__Your instructions__: All of the records must be given again exactly.

________________

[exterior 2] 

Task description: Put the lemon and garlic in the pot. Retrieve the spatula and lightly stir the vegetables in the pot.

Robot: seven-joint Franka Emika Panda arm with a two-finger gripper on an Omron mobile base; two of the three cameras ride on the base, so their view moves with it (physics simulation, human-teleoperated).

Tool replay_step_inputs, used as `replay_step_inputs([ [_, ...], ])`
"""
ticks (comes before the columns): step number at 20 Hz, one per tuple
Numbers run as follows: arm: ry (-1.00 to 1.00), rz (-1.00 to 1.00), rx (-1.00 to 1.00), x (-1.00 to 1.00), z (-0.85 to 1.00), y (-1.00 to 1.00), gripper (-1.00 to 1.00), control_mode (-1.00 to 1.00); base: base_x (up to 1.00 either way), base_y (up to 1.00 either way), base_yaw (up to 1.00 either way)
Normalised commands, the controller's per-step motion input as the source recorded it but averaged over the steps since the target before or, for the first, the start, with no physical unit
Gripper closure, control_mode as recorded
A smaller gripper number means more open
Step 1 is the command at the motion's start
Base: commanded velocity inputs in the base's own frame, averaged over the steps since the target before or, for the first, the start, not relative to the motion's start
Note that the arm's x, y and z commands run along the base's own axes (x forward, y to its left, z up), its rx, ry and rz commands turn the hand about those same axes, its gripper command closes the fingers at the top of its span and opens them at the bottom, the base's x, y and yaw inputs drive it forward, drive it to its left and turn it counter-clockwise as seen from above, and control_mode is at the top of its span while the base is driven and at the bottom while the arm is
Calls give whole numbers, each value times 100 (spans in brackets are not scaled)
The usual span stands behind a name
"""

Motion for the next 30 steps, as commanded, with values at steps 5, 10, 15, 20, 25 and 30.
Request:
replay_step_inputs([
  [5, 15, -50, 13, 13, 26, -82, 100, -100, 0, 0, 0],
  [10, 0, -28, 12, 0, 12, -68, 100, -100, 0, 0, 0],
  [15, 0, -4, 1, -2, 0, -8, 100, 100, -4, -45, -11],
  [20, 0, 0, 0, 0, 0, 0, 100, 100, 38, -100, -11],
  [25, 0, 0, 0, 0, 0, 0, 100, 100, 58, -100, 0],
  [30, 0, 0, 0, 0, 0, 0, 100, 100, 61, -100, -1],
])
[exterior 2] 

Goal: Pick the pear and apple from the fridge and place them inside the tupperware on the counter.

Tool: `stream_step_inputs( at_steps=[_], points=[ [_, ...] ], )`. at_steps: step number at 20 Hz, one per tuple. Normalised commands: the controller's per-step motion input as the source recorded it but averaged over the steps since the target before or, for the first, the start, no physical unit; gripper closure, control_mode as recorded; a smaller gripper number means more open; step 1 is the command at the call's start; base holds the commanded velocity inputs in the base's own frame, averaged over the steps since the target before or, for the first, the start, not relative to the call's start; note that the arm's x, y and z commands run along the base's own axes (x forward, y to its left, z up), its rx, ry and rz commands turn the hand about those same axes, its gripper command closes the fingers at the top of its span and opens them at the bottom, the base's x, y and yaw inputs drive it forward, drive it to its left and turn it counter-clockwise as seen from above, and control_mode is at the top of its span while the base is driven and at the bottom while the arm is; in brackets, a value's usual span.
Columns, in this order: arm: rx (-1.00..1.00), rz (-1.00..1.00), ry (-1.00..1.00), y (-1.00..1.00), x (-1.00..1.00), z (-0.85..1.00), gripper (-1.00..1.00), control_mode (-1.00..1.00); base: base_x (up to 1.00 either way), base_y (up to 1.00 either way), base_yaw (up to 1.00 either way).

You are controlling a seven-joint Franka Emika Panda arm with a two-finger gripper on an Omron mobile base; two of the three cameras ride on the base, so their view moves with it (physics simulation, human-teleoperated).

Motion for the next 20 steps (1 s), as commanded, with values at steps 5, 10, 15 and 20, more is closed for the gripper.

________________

__Exercise output__:
[exterior 2] 

Task description: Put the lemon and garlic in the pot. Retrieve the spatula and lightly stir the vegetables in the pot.

Robot: seven-joint Franka Emika Panda arm with a two-finger gripper on an Omron mobile base; two of the three cameras ride on the base, so their view moves with it (physics simulation, human-teleoperated).

Tool replay_step_inputs, used as `replay_step_inputs([ [_, ...], ])`
"""
ticks (comes before the columns): step number at 20 Hz, one per tuple
Numbers run as follows: arm: ry (-1.00 to 1.00), rz (-1.00 to 1.00), rx (-1.00 to 1.00), x (-1.00 to 1.00), z (-0.85 to 1.00), y (-1.00 to 1.00), gripper (-1.00 to 1.00), control_mode (-1.00 to 1.00); base: base_x (up to 1.00 either way), base_y (up to 1.00 either way), base_yaw (up to 1.00 either way)
Normalised commands, the controller's per-step motion input as the source recorded it but averaged over the steps since the target before or, for the first, the start, with no physical unit
Gripper closure, control_mode as recorded
A smaller gripper number means more open
Step 1 is the command at the motion's start
Base: commanded velocity inputs in the base's own frame, averaged over the steps since the target before or, for the first, the start, not relative to the motion's start
Note that the arm's x, y and z commands run along the base's own axes (x forward, y to its left, z up), its rx, ry and rz commands turn the hand about those same axes, its gripper command closes the fingers at the top of its span and opens them at the bottom, the base's x, y and yaw inputs drive it forward, drive it to its left and turn it counter-clockwise as seen from above, and control_mode is at the top of its span while the base is driven and at the bottom while the arm is
Calls give whole numbers, each value times 100 (spans in brackets are not scaled)
The usual span stands behind a name
"""

Motion for the next 30 steps, as commanded, with values at steps 5, 10, 15, 20, 25 and 30.
Request:
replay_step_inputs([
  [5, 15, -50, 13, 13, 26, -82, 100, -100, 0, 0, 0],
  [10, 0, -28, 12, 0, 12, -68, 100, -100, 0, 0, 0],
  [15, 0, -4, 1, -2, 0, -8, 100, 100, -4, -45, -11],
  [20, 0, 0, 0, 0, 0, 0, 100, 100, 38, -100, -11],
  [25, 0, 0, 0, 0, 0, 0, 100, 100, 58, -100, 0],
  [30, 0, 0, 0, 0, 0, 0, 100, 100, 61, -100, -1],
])
[exterior 2] 

Goal: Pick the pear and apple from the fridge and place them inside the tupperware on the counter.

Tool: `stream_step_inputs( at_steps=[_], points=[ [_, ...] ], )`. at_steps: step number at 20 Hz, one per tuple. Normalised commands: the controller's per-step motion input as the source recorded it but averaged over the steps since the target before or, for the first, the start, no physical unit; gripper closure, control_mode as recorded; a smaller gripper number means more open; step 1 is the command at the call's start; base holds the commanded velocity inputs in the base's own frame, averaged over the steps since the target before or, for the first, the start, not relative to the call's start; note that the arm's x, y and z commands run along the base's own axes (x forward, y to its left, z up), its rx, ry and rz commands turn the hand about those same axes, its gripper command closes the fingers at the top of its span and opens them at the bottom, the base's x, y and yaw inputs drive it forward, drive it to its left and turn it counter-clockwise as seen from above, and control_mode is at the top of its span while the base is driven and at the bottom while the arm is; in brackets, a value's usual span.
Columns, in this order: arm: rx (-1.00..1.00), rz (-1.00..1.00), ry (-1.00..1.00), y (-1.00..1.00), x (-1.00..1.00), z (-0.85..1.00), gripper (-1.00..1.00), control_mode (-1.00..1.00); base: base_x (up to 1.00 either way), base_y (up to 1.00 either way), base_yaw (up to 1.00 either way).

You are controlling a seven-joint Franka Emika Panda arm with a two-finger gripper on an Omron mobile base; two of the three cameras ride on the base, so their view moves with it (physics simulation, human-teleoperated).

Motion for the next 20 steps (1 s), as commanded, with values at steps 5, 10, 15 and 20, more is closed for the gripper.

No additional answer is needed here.